_Task to carry out_
Omitting all images, set down every line below exactly as it appears.

Top of Dataset extract

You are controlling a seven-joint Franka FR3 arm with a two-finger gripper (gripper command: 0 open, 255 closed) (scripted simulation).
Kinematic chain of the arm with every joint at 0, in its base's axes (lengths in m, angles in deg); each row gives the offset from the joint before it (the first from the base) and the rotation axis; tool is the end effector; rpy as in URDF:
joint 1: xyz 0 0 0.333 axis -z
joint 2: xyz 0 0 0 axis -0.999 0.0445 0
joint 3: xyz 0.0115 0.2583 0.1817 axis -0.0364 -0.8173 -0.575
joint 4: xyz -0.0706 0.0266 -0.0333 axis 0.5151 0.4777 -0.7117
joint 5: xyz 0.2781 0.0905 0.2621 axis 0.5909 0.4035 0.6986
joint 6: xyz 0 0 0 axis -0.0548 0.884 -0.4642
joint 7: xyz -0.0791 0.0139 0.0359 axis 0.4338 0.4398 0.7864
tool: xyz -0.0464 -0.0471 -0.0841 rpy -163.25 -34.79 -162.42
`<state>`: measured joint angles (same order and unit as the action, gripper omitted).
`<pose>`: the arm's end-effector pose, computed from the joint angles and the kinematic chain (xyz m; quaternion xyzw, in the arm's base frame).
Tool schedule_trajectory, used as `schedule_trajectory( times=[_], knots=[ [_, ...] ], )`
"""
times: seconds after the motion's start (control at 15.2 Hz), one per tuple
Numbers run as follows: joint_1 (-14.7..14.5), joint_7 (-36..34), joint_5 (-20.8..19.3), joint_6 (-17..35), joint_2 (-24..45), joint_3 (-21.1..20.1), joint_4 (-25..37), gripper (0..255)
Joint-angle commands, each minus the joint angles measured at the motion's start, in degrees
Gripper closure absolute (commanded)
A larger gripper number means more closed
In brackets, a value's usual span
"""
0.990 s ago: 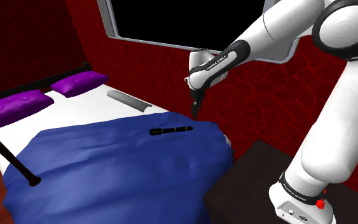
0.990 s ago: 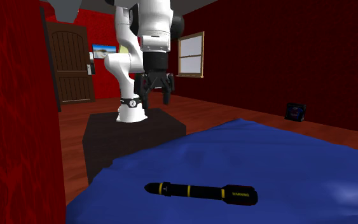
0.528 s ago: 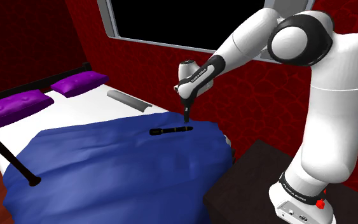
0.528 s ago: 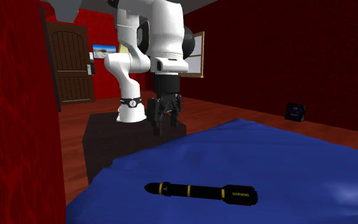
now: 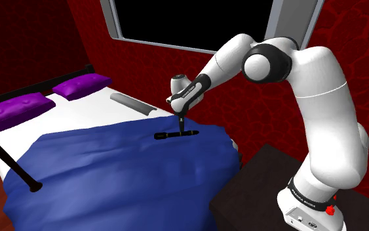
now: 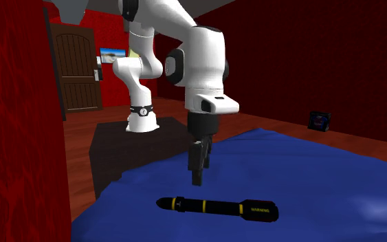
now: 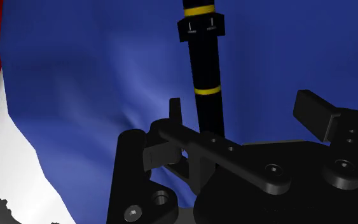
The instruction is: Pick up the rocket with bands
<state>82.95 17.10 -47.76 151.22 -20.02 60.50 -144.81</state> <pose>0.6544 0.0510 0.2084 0.9025 0.4297 0.0097 0.0288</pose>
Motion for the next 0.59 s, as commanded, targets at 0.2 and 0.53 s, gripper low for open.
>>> schedule_trajectory(
  times=[0.2,0.53],
  knots=[
    [-0.5,3.33,-1.5,0.68,8.87,-0.83,8.77,0],
    [-0.59,3.13,-1.63,2.76,11.92,-0.68,9.74,0]
  ],
)
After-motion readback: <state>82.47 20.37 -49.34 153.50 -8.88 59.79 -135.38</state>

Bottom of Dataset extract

_Response for this exercise_
You are controlling a seven-joint Franka FR3 arm with a two-finger gripper (gripper command: 0 open, 255 closed) (scripted simulation).
Kinematic chain of the arm with every joint at 0, in its base's axes (lengths in m, angles in deg); each row gives the offset from the joint before it (the first from the base) and the rotation axis; tool is the end effector; rpy as in URDF:
joint 1: xyz 0 0 0.333 axis -z
joint 2: xyz 0 0 0 axis -0.999 0.0445 0
joint 3: xyz 0.0115 0.2583 0.1817 axis -0.0364 -0.8173 -0.575
joint 4: xyz -0.0706 0.0266 -0.0333 axis 0.5151 0.4777 -0.7117
joint 5: xyz 0.2781 0.0905 0.2621 axis 0.5909 0.4035 0.6986
joint 6: xyz 0 0 0 axis -0.0548 0.884 -0.4642
joint 7: xyz -0.0791 0.0139 0.0359 axis 0.4338 0.4398 0.7864
tool: xyz -0.0464 -0.0471 -0.0841 rpy -163.25 -34.79 -162.42
`<state>`: measured joint angles (same order and unit as the action, gripper omitted).
`<pose>`: the arm's end-effector pose, computed from the joint angles and the kinematic chain (xyz m; quaternion xyzw, in the arm's base frame).
Tool schedule_trajectory, used as `schedule_trajectory( times=[_], knots=[ [_, ...] ], )`
"""
times: seconds after the motion's start (control at 15.2 Hz), one per tuple
Numbers run as follows: joint_1 (-14.7..14.5), joint_7 (-36..34), joint_5 (-20.8..19.3), joint_6 (-17..35), joint_2 (-24..45), joint_3 (-21.1..20.1), joint_4 (-25..37), gripper (0..255)
Joint-angle commands, each minus the joint angles measured at the motion's start, in degrees
Gripper closure absolute (commanded)
A larger gripper number means more closed
In brackets, a value's usual span
"""
0.990 s ago: 
0.990 s ago: 
0.528 s ago: 
0.528 s ago: 
now: 
now: 
now: 
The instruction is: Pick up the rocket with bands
<state>82.95 17.10 -47.76 151.22 -20.02 60.50 -144.81</state> <pose>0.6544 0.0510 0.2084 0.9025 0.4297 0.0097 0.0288</pose>
Motion for the next 0.59 s, as commanded, targets at 0.2 and 0.53 s, gripper low for open.
>>> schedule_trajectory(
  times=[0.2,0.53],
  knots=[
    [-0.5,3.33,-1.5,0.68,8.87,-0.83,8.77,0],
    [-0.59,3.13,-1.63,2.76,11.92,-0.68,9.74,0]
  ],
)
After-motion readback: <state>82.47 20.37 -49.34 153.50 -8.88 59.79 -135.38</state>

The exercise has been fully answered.